Млечный Путь тонет и блеск луны открывает. Горнист на границе всю ночь тоскует. О, как быстро летят тучи! По дороге тянется мусор. Северный ветер дует, провожает. Старина уходит, новое приходит.

Здесь был выгнутый мост, который потом, отступая, сожгли. На площади шелковые знамена, лозунги и фонари, — Лю Хэ-дин подвигает лист бумаги и проводит черту. — Вот городская свалка. За скалой виден край помещичьей крыши, дом сожгли для страха, остались службы. У скалы был похоронен И Фу. Один человек сделал надпись на могиле. По-китайски это составляет пять слогов в строчке.

Я схоронил его, но положил      Не к устью Ян-Цзы мертвой головой. Но сердцем к западу, лицом к Москве,      Под высокой разросшейся травой.

Потом этот камень разбили.

Здесь были дети, пугавшие местных кулаков, трубя в охотничьи рога и вывешивая красные флаги на деревьях. Отсюда шли генералы. Здесь были мы.

Так рассказывал нам Лю Хэ-дин и проводил черты на бумаге.
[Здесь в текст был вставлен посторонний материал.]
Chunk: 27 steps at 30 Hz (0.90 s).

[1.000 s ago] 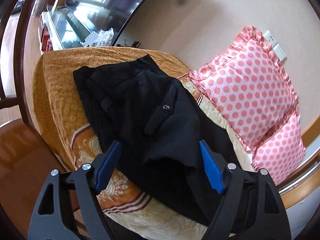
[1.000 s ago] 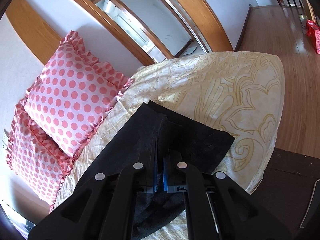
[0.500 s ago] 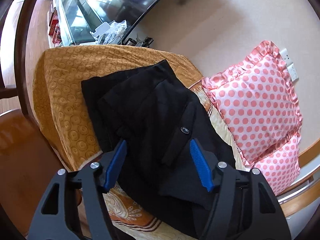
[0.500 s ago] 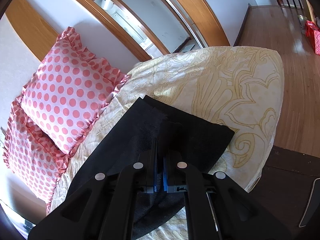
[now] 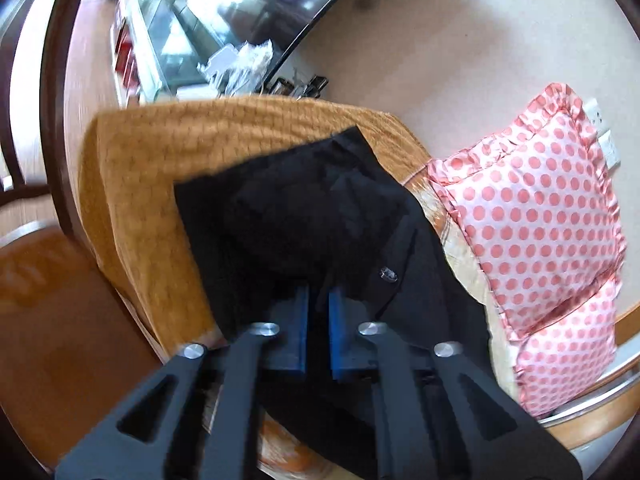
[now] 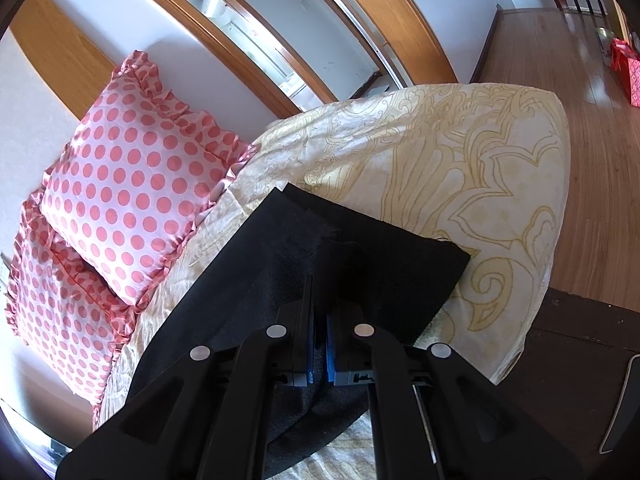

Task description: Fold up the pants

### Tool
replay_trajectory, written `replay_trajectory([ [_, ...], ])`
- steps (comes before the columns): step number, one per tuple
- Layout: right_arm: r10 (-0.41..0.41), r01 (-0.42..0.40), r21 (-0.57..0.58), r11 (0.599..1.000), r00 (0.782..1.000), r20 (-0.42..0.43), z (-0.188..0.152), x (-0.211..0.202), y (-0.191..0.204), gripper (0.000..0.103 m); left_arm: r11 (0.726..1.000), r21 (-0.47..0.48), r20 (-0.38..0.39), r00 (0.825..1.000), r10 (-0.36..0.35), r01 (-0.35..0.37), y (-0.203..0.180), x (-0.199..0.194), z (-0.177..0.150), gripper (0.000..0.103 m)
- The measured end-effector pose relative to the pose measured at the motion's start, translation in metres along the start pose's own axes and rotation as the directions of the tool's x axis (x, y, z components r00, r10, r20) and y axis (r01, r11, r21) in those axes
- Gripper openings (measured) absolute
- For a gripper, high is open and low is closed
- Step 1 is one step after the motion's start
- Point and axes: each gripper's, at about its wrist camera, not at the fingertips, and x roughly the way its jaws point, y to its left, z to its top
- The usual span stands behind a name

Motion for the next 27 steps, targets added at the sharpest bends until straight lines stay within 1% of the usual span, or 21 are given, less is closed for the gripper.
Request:
replay_trajectory([
  [2,-0.001,0.001,-0.011,1.0,1.0,0.003,0.0,-0.001,0.001,0.004,0.999,0.041,0.047,0.999,0.016,-0.018,0.0,-0.011,0.009,0.006],
  [4,-0.001,0.001,-0.022,1.0,1.0,0.011,0.001,-0.002,0.003,0.004,0.994,0.092,0.12,0.991,0.054,-0.065,0.0,-0.028,0.016,0.006],
  [5,-0.001,0.001,-0.026,1.0,1.0,0.017,0.001,-0.003,0.004,0.004,0.992,0.101,0.12,0.991,0.058,-0.07,0.001,-0.029,0.017,0.006],
  [6,-0.006,0.007,-0.028,1.0,1.0,0.02,0.001,-0.004,0.004,0.004,0.989,0.113,0.102,0.991,0.082,-0.093,0.004,-0.024,0.018,0.006],
  [7,-0.007,0.007,-0.027,1.0,1.0,0.021,0.002,-0.003,0.004,0.004,0.984,0.126,0.088,0.99,0.114,-0.124,0.005,-0.018,0.017,0.006],
  [8,-0.01,0.01,-0.024,1.0,1.0,0.018,0.002,-0.002,0.003,0.004,0.973,0.155,0.07,0.984,0.162,-0.171,0.006,-0.007,0.013,0.006],
  [9,-0.014,0.015,-0.022,1.0,1.0,0.015,0.001,-0.002,0.003,0.004,0.963,0.182,0.068,0.979,0.191,-0.2,0.005,0.0,0.01,0.009],
  [10,-0.02,0.02,-0.021,1.0,1.0,0.01,0.001,-0.001,0.002,0.004,0.946,0.225,0.095,0.972,0.215,-0.231,0.0,0.001,0.005,0.014],
  [11,-0.024,0.024,-0.02,1.0,1.0,0.005,0.0,-0.001,0.001,0.004,0.938,0.243,0.105,0.968,0.227,-0.246,-0.003,-0.001,0.003,0.016],
  [12,-0.024,0.024,-0.016,1.0,1.0,0.003,0.0,-0.002,0.0,0.004,0.935,0.249,0.12,0.966,0.231,-0.254,-0.007,-0.006,0.002,0.029],
  [13,-0.02,0.02,-0.012,1.0,1.0,0.002,0.0,-0.003,-0.001,0.004,0.935,0.248,0.133,0.965,0.228,-0.255,-0.01,-0.01,0.0,0.048],
  [15,-0.009,0.009,-0.007,1.0,1.0,0.004,0.001,-0.007,-0.002,0.004,0.934,0.264,0.182,0.963,0.197,-0.241,-0.02,-0.026,-0.007,0.067],
  [16,-0.006,0.006,-0.009,1.0,1.0,0.004,0.002,-0.008,-0.002,0.004,0.928,0.284,0.206,0.961,0.186,-0.241,-0.027,-0.032,-0.012,0.07],
  [17,-0.004,0.004,-0.017,1.0,1.0,0.002,0.004,-0.008,0.0,0.004,0.916,0.324,0.225,0.96,0.168,-0.236,-0.038,-0.038,-0.019,0.072],
  [19,-0.003,0.003,-0.034,0.999,1.0,0.004,0.008,-0.008,0.003,0.004,0.898,0.395,0.22,0.969,0.109,-0.191,-0.058,-0.043,-0.033,0.084],
  [20,-0.002,0.003,-0.045,0.999,1.0,0.012,0.01,-0.011,0.006,0.004,0.885,0.445,0.187,0.981,0.056,-0.136,-0.072,-0.042,-0.043,0.085],
  [22,-0.032,0.034,-0.075,0.997,0.999,0.032,0.011,-0.018,0.01,0.004,0.854,0.519,0.094,0.995,-0.021,-0.031,-0.093,-0.035,-0.06,0.086],
  [23,-0.062,0.065,-0.086,0.994,0.997,0.041,0.009,-0.023,0.01,0.004,0.83,0.557,0.028,0.998,-0.057,0.032,-0.105,-0.028,-0.073,0.086],
  [24,-0.08,0.084,-0.085,0.993,0.996,0.043,0.007,-0.026,0.006,0.004,0.81,0.582,-0.016,0.997,-0.077,0.072,-0.113,-0.023,-0.082,0.086],
  [25,-0.094,0.096,-0.078,0.992,0.995,0.04,0.004,-0.028,0.001,0.004,0.779,0.616,-0.07,0.993,-0.099,0.121,-0.123,-0.016,-0.095,0.086],
  [27,-0.115,0.115,-0.079,0.99,0.993,0.008,-0.003,-0.023,-0.008,0.004,0.735,0.659,-0.124,0.987,-0.104,0.16,-0.135,-0.004,-0.112,0.086],
])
Во время занятия Чан Ши он попал в плен к гоминдановским милитаристам и бежал. Он плавал на американском теплоходе «Доллар-Президент Лайн» и был кочегаром.

 

ПОСЛЕСЛОВИЕ

Мы ехали в открытой партизанской повозке вдоль линии границы. По туманным ложбинкам катились узкие ручьи. На полях переселенческого колхоза были видны кони, плуги и машины. Под нами лежало озеро Ханка — большой желтый водоем, по которому вдоль берега двигался дозорный катер. Навстречу нам по дороге разворачивался красноармейский отряд. Мы слышали шаги, слова команды и приближающуюся песню:

Над Иманом, над Иманом,      По долине Сулунзейской Шел болотом, шел туманом      Батальон красноармейский. — Ты откуда? — Я с Кубани.      — Что там нового в станице?.. — На Кубани жито сняли.      Парень сватался к девице. — Ты откуда? — Я с Урала.      Там всю ночь гремят машины. Там бессонные бригады      Рушат горные вершины. — Ты откуда? — Я с Кавказа,      Шелком мечена рубаха — Я джигит советской власти      С лугового Карабаха. — Я из славного Кузнецка,      — Я из гордого Дзержинска. — Я пастух советской власти      Из холмов Баталпашинска. — Я пришел нести винтовку,      Целить пулей непреклонно Из пшеничного колхоза      Белгородского района. Под горой пылит колонна —      Блещут спицы самокатов. — Ты откуда? — Я — Коломна!      — Я — Воронеж! — Я — Саратов!

Мы поравнялись с отрядом, слушая перекличку городов, разговаривавших в походной песне.